STIX/TAXII – An initiative or more recent years for describing and classifying cyber-attack campaigns in a standardized manner and share data about techniques used in a campaign (i.e., with a wider context) rather than individual attack vectors.
What do the majority of collaboration projects have in common? Almost all are focused on attack-side information - classification and sharing of vulnerabilities and attack techniques, or identifying single vector attacks such as an individual malware or specific intrusion pattern.
STIX/TAXII takes a more relevant (up to date) approach since it focuses on advanced attack campaigns, which are the most difficult challenge that large organization are facing today.
Advanced attack campaigns include multiple attack phases (kill-chains) and exploit multiple vulnerabilities including exploitation of human weaknesses in order for the attack to succeed. They are typically prolonged and adapt to the defenses they encounter – so in that sense, the STIX structured language is able to characterize the course of attack behavior.

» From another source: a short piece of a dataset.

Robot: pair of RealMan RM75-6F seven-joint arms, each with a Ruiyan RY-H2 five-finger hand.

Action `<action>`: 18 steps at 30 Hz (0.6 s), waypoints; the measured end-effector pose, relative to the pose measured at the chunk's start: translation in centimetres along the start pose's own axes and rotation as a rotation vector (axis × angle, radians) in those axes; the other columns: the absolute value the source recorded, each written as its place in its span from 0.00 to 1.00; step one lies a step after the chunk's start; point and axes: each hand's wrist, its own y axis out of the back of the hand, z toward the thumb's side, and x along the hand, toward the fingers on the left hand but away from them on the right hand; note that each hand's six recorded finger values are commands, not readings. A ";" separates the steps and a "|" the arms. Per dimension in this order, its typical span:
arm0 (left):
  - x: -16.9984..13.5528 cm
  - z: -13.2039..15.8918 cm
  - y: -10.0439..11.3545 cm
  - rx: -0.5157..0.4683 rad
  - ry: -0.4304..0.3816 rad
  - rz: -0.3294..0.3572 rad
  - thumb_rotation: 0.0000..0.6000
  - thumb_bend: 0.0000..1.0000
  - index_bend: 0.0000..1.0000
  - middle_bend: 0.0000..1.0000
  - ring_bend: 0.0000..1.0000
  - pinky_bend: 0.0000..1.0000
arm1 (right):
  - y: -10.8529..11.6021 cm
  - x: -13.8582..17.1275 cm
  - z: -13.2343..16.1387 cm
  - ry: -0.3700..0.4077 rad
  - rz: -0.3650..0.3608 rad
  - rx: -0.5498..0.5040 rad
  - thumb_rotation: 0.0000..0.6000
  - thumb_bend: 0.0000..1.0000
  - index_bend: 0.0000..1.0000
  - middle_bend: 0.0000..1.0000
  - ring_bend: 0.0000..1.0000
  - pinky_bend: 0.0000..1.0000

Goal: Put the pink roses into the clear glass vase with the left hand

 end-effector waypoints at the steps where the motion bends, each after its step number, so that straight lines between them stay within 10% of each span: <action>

However, what’s still missing is how to share security solutions (rather than the analysis of attacks) – or shared methods to detect, investigate and mitigate advanced attacks. Put differently, a shared security orchestration model. While STIX/TAXII analyzes and classifies attack campaigns, it does not teach the best way to defend against them.
Protecting against advanced attack campaigns involves multiple security technologies such as network security (network IDS and IPS, Anti-malware (e.g., sandbox), Network and user behavior analysis, DLP, WAF, Mail security, Firewalls), endpoint security (client firewalls, AV, anti-malware), threat intelligence (URL and IP reputation, malware databases), and others. All security solutions must work in synch to be effective.
Each of the security technologies must be provisioned with the right policy in order to ensure it complements the neighboring solution, and must also be activated in the right sequence. So essentially what’s needed is the ability to share a security orchestration model(s) that can manage the above tasks.
This immediately raises several issues, the first of which is that collaboration or sharing of orchestration models doesn’t really exist yet.
Next, to be shared, an orchestration model must be vendor agnostic. Organizations deploy different security tools from a wide range of vendors – so that an orchestration model should work transparently without any change, each time using different security products. It should essentially be able to “translate” the same model into a language understood by security tools from different vendors as well as analyze and correlate the logs of vendor-specific functions. A few early bird companies are addressing this issue in different ways and should be under the radar of any large network organization.
Attackers share their ideas including attack tools, attack techniques etc. and thus can innovate rapidly. Similarly, defenders should be able to accelerate the pace of innovation of security solutions – and have the ability to share security orchestration models.